Thank you very much for your insightful comments. Our investigation was aimed to compare 30-day outcomes between inpatient and outpatient posterior cervical decompression and fusion (PCDF) by utilizing the National Surgical Quality Improvement Program (NSQIP) database [
1]. We appreciate you raising many important points regarding interpretation of data derived from the NSQIP database.
We agree that a major limitation of the NSQIP database in investigating this study question is the ambiguity regarding the definition of “outpatient surgery.” As the NSQIP database collects data from many unique institutions and providers, there is inherent heterogeneity introduced into the data pool, including heterogeneity in how each institution defines outpatient surgery. Nevertheless, many other studies have similarly relied on the NSQIP documentation of surgery setting to compare inpatient and outpatient data [
2-
5]. A potentially insightful analysis would be to perform a similar analysis with “outpatient” defined as length of hospital stay=0 as some previous studies have done [
6,
7].
As you have noted, our study lacks analysis of some important outcomes to consider when evaluating safety and efficacy of surgical procedures. This is another limitation inherent to the NSQIP database, which does not record spine-specific outcomes data, radiographic measures, or patient-reported outcome measures. For this reason, analysis of the construct stability based on follow-up radiographic evaluation was not possible. In addition, the study also lacks analysis of patient-reported outcomes. Such variables are critical elements in evaluating surgical outcomes, but investigation of these items cannot be performed utilizing the NSQIP database. Regarding the lack of overall cost-benefit measures, our study aimed to evaluate the outcome variables which may provide insight regarding the safety of outpatient PCDF, including readmission, reoperation, morbidity, and complications, and cost analysis was not a main goal of this study. Nevertheless, we agree that quantification of the potential differences in healthcare costs between inpatient and outpatient PCDF would be valuable and should be pursued in a future study.

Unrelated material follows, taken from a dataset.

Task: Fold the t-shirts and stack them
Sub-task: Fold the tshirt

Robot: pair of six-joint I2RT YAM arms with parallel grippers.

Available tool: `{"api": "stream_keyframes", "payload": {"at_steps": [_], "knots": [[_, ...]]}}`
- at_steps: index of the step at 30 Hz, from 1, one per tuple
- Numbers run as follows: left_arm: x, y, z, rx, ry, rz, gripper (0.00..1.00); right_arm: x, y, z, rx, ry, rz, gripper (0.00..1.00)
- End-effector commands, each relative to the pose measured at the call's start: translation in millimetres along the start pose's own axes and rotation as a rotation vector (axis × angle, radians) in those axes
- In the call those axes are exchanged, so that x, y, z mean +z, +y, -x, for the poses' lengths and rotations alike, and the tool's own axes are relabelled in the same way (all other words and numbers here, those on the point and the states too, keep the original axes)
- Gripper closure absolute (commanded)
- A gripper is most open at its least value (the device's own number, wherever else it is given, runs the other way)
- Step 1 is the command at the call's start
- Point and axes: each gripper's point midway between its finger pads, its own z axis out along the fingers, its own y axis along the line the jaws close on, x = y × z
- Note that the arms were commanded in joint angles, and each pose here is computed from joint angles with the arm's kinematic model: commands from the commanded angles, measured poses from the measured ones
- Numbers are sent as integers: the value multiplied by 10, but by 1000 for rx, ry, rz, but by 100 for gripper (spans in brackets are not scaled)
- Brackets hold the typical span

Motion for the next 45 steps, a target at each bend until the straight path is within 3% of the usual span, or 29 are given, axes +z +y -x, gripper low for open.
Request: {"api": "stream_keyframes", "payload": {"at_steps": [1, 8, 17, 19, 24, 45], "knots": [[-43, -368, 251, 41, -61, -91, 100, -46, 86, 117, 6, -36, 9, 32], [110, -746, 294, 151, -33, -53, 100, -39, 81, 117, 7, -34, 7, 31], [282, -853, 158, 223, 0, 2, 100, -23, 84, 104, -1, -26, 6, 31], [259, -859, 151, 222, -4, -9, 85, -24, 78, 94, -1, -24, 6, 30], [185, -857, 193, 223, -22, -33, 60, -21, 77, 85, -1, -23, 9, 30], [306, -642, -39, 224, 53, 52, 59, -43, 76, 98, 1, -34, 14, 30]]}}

Furthermore, we believe this study is valuable for providing an exploratory analysis of the differences in short-term outcomes between inpatient and outpatient PCDF. While there certainly exist variables which are not captured by the database, utilization of the NSQIP database allowed for a broad analysis including a large, multicenter study sample. We also agree that another limitation of the NSQIP database is that not every institution in the United States is involved and that there is likely a bias toward larger academic medical centers within the database. Despite this, the database currently includes over 600 hospitals across the country, contributing significant generalizability.
We would like to express our gratitude once again for your letter highlighting these important considerations when interpreting these data. As spine surgery continues to trend toward the outpatient setting, these will be critical factors to consider in all future studies, especially those utilizing large national databases with similar inherent limitations.